Now some people, as I’ve shared with you before, refer to this part of the service as “the collection” (a label which as you well know, I dislike intensely!); and then there was the man from a prior church I served who ever and always called it “the pew tax,” much to his wife’s consternation!   I even have a clergy colleague who speaks of it to her congregation as “TCB,” that is, “Takin’ Care of Business!”  My preference, of course, is simply to refer to this part of the service as our offering unto God, your and my tangible expression of thanksgiving unto the Lord for all of our many blessings and our continuance of the Biblical tradition of giving a portion of the “first fruits” of our lives back to God.  In the parlance of the Old Testament, it’ tithing, giving 10% of what we have unto God (and that’s to start, friends!); but if not that, at the very least a significant and sacrificial and above all, faithful, gift.

Of course, if we’re being honest, then we do have to acknowledge that there’s a practical component in having the offering: indeed, the financial gifts we receive through the offering and by our faithful stewardship as members of East Church is what keeps this church up and running from year to year (did I happen to mention that next Sunday is Stewardship Sunday?  Just sayin’!).

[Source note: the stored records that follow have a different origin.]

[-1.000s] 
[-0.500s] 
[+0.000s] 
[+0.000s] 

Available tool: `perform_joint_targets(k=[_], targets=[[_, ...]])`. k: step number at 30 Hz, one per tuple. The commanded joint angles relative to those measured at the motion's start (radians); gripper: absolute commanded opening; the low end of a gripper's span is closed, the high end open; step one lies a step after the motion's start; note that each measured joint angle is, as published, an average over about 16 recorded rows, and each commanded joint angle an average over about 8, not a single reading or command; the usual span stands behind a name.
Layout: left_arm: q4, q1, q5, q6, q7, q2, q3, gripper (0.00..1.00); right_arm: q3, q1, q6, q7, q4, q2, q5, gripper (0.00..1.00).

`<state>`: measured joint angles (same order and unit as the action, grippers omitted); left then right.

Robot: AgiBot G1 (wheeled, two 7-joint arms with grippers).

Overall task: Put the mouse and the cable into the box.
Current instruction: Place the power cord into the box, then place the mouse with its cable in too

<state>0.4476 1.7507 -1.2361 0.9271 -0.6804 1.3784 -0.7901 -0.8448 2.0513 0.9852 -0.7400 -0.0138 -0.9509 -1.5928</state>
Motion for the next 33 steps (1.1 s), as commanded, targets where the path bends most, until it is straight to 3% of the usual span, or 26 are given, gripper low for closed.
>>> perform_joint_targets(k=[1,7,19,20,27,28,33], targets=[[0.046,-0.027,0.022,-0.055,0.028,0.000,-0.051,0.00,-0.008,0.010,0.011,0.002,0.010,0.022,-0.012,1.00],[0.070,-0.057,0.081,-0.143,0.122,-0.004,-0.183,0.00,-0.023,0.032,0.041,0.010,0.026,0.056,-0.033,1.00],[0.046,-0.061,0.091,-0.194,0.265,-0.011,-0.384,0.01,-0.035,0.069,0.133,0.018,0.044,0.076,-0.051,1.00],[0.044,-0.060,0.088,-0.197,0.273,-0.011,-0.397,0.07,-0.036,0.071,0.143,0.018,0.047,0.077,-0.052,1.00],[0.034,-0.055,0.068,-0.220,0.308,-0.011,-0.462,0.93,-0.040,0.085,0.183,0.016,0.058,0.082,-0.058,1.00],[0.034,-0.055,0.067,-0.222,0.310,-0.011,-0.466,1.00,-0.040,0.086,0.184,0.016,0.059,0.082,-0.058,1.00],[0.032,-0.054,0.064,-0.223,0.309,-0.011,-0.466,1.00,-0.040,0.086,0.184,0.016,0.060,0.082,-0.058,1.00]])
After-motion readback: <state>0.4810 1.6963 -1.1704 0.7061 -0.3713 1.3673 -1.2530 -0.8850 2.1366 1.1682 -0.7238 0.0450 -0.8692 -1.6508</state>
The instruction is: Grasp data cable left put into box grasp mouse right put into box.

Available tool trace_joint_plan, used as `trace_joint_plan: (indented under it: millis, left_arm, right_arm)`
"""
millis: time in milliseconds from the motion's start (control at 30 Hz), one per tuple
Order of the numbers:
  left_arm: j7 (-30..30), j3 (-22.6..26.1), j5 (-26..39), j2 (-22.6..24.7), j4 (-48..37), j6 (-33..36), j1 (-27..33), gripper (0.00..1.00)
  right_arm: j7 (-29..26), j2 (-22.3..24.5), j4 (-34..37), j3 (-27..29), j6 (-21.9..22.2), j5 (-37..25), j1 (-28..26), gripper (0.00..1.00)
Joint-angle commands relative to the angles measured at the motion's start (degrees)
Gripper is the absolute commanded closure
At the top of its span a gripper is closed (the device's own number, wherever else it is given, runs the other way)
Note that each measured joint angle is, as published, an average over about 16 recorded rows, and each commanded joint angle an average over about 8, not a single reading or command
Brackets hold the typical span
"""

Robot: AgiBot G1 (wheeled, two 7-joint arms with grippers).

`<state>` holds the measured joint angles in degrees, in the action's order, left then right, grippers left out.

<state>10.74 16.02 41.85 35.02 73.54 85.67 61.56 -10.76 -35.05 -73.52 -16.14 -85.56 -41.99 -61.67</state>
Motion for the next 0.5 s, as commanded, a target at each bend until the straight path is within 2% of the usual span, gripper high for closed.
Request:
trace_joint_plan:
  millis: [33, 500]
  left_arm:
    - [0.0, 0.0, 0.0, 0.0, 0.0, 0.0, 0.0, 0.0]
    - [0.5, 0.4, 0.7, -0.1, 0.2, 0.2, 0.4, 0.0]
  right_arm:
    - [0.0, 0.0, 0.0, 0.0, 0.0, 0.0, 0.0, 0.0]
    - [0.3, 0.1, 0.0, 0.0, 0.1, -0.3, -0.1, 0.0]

The morning offering is meant for the support our shared ministry as part of our local church, as part of the United Church of Christ and extending out to the whole Body of Christ; and electric and heating bills, snowplowing and (if I might borrow a word from our church treasurer here, gulp!) even pastoral compensation is all part of that!   So there is the practical, real world component to consider here; but nonetheless we need to understand that from the very beginnings of our faith and the life of the church, the time of offering in our worship has always represented the very movement that we’ve been talking about all through this sermon series; going from praise and thanksgiving, to hearing and reflecting upon the Word of God, to finally responding to that Word with lives of faithful service as disciples of Jesus Christ!   And how is the best way to respond but by giving of ourselves in real ways and real time by our time, our talent, and yes, friends, our treasure!

So… as you and I are “made to worship,” it’s not a question of if there will be an offering as we do so; but of your and my response to those words that get spoken each and every Sunday morning: “The morning offering will now be received.”  Ultimately, for us as people of faith the real question is – as it’s always been for as long as people of faith have gathered to worship the Lord – “what shall we bring?” How are we to answer this call to give of ourselves?  Scripture is actually full of insight as to how we might respond to that, but this morning I want to focus on one answer that’s found in this morning’s reading from Mark’s gospel, the familiar story of the “widow’s mite.”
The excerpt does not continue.